Shall we start by saying it’s got nothing to do with hypocrisy. Nothing at all. The Downing Street Christmas party is not about there being one rule for them and another for everybody else, however screamingly obviously true that might be. It is about straightforwardly outrageous and almost certainly criminal behaviour.

Last year, when the former Conservative MP Charlie Elphicke was jailed for sexual assault, it was not routinely pointed out that, having been an elected MP, and having sworn an oath of allegiance to abide by the law, his three counts of sexual assault were therefore also acts of hypocrisy. To do so would be absurd.

And likewise, at the very height of the pandemic, in the middle of its very bleakest moment, when 514 people who might not have seen their families for a month have died that day, and millions are frankly terrified, when those in power say, “Bollocks, we’re having the Christmas party anyway”, hypocrisy is so far down the charge sheet that it doesn’t come into it (even though there is no suggestion of any crime as serious as Elphicke’s).

Dominic Raab is the actual justice secretary. The best he could do at the weekend was to say that, actually, as it had happened almost a full year ago, the police policy is not to investigate it. Kit Malthouse is the policing minister.
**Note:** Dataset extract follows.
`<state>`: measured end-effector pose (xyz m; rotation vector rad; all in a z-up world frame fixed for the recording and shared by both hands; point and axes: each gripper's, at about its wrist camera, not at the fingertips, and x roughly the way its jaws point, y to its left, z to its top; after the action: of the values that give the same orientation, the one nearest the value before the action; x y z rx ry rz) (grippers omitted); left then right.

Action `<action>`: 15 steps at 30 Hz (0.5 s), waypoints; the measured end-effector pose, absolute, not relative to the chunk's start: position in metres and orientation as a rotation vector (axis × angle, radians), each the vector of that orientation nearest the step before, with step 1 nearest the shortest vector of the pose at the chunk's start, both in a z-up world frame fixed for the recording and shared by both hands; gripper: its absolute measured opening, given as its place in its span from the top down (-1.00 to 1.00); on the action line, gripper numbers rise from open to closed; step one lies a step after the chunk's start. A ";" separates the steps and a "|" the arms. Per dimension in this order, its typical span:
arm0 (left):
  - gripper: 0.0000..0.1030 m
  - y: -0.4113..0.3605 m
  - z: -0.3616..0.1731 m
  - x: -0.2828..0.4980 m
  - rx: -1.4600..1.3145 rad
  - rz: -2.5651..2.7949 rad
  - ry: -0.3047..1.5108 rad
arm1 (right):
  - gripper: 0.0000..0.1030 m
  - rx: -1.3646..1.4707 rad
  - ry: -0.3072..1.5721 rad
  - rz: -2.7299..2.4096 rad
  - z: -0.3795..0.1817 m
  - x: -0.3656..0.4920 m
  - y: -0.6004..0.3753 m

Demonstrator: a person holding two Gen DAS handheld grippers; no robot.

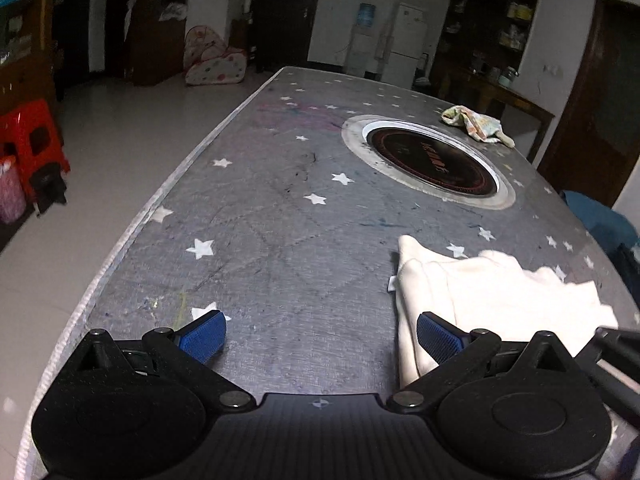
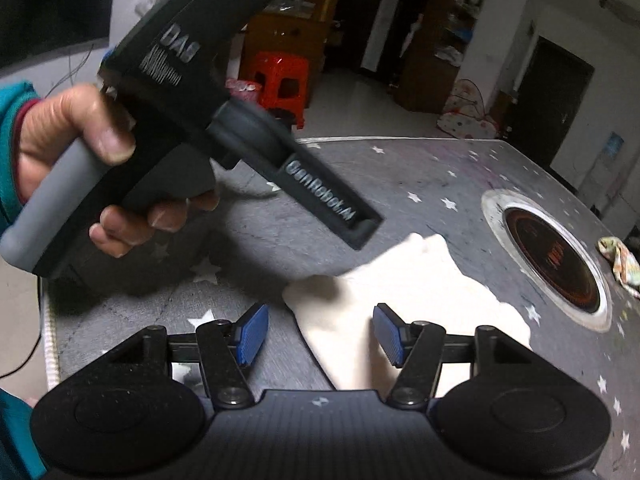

The best he could do on the radio on Monday morning was say, “I am not an investigator”, and repeat that he’s been told that no rules were broken, and that you’d have to ask someone else.

Who else can they ask? The prime minister. He was in Liverpool, dressing up like a police officer, but not one with sufficient power to investigate or even deny the blatantly obvious crimes that have been happening in his own house. There is, of course, no suggestion Johnson himself was at the drinks party. He, in all likelihood, was upstairs, in his gold-wallpapered flat which, at the time, he was actively hoping to find a way to make somebody else pay for. Picture that, if you can somehow bring yourself to do so. It is as grim as it gets.

It is not exactly hard to imagine what happened. The offices of Downing Street have been busy all through every lockdown. Come 18 December last year, it hardly seems beyond the realm of reason that someone might have suggested that, you know, we’re all here together all day anyway, what harm would a few beers do? A few nibbles? A Secret Santa? Maybe a quiz? It might be, you know, strictly speaking, against the rules, but what harm, what actual harm, can it do?

There are only two alternatives. One is that nothing anything like a party ever actually took place. Nobody seriously believes this. Nobody has bothered to deny it. The other is that dozens of 10 Downing Street staff are all stupid enough to believe they were not breaking the rules. That they weren’t doing anything wrong. Nobody seriously believes this either. No one is stupid enough to believe they’re that stupid.

So what harm can it do? Well, was it not in September 2020, before the full lockdown restrictions that absolutely nobody believes have not been broken were introduced, that pubs were ordered to close at 10pm? At the time, it was somewhat sarcastically pointed out that the virus doesn’t just go home at 10 o’clock, to which Boris Johnson, in the House of Commons, had the following to say: “What we have seen from the evidence is that, alas, the spread of the disease does tend to happen later at night after more alcohol has been consumed. This is one way that we see of driving down the R without doing excessive economic damage and that’s the balance we have to strike.”

It turned out, of course, that the balance didn’t quite work, and the pubs would be shut down altogether, but the secret late licence in 10 Downing Street carried on as before.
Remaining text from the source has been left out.